**Exercise goal**: Repeat the data exactly. Pictures stay out.

**Recorded data**:

_ _ _ _ _ _ _

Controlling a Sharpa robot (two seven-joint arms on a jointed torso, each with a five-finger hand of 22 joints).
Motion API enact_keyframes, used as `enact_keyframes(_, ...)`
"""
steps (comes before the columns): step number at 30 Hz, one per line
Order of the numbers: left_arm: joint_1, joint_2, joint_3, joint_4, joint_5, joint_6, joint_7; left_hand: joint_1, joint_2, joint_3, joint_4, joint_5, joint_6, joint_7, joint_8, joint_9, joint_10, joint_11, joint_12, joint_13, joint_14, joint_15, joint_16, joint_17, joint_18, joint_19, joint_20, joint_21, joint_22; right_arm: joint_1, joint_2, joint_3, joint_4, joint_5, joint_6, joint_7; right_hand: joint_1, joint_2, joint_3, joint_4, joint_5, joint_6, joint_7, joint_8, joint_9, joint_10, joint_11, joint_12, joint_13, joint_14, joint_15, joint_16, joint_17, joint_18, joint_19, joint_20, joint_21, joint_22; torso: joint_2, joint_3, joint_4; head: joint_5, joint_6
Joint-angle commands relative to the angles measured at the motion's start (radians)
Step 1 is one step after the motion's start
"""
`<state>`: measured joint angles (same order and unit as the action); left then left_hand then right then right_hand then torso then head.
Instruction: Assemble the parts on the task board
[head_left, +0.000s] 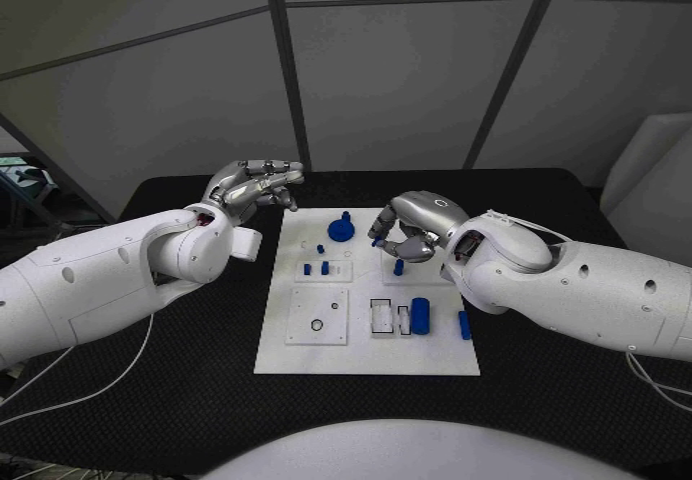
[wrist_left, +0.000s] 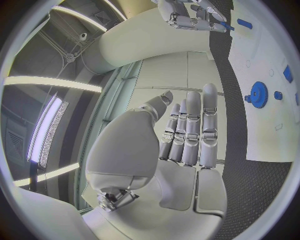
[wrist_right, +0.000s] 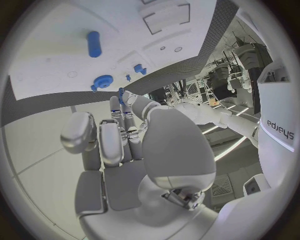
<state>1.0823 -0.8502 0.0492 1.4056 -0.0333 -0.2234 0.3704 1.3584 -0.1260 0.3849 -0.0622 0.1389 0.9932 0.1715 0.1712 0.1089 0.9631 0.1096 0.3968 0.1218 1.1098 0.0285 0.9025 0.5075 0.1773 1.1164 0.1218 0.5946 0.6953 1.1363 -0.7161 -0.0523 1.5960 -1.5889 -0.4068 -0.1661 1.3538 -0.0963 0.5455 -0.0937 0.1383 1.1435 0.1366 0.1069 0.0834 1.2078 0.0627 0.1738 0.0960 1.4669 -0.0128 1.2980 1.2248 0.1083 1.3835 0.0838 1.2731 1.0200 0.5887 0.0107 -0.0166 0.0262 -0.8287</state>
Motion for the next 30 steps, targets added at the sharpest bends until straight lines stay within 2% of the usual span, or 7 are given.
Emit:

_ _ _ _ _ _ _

**Output below**:
Controlling a Sharpa robot (two seven-joint arms on a jointed torso, each with a five-finger hand of 22 joints).
Motion API enact_keyframes, used as `enact_keyframes(_, ...)`
"""
steps (comes before the columns): step number at 30 Hz, one per line
Order of the numbers: left_arm: joint_1, joint_2, joint_3, joint_4, joint_5, joint_6, joint_7; left_hand: joint_1, joint_2, joint_3, joint_4, joint_5, joint_6, joint_7, joint_8, joint_9, joint_10, joint_11, joint_12, joint_13, joint_14, joint_15, joint_16, joint_17, joint_18, joint_19, joint_20, joint_21, joint_22; right_arm: joint_1, joint_2, joint_3, joint_4, joint_5, joint_6, joint_7; right_hand: joint_1, joint_2, joint_3, joint_4, joint_5, joint_6, joint_7, joint_8, joint_9, joint_10, joint_11, joint_12, joint_13, joint_14, joint_15, joint_16, joint_17, joint_18, joint_19, joint_20, joint_21, joint_22; torso: joint_2, joint_3, joint_4; head: joint_5, joint_6
Joint-angle commands relative to the angles measured at the motion's start (radians)
Step 1 is one step after the motion's start
"""
`<state>`: measured joint angles (same order and unit as the action); left then left_hand then right then right_hand then torso then head.
Instruction: Assemble the parts on the task board
[head_left, +0.000s] 
[wrist_left, +0.000s] 
[wrist_right, +0.000s] 
<state>1.0823 -0.8502 0.0492 1.4056 -0.0333 -0.2234 0.3704 1.3584 -0.1260 0.3849 -0.0622 0.1389 0.9932 0.1715 0.1712 0.1089 0.9631 0.1096 0.3968 0.1218 1.1098 0.0285 0.9025 0.5075 0.1773 1.1164 0.1218 0.5946 0.6953 1.1363 -0.7161 -0.0523 1.5960 -1.5889 -0.4068 -0.1661 1.3538 -0.0963 0.5455 -0.0937 0.1383 1.1435 0.1366 0.1069 0.0834 1.2078 0.0627 0.1738 0.0960 1.4669 -0.0128 1.2980 1.2248 0.1083 1.3835 0.0838 1.2731 1.0200 0.5887 0.0107 -0.0166 0.0262 -0.8287</state>
Motion for the next 30 steps, targets added at the sharpest bends until straight lines stay within 2% of the usual span, or 7 are given.
Emit:

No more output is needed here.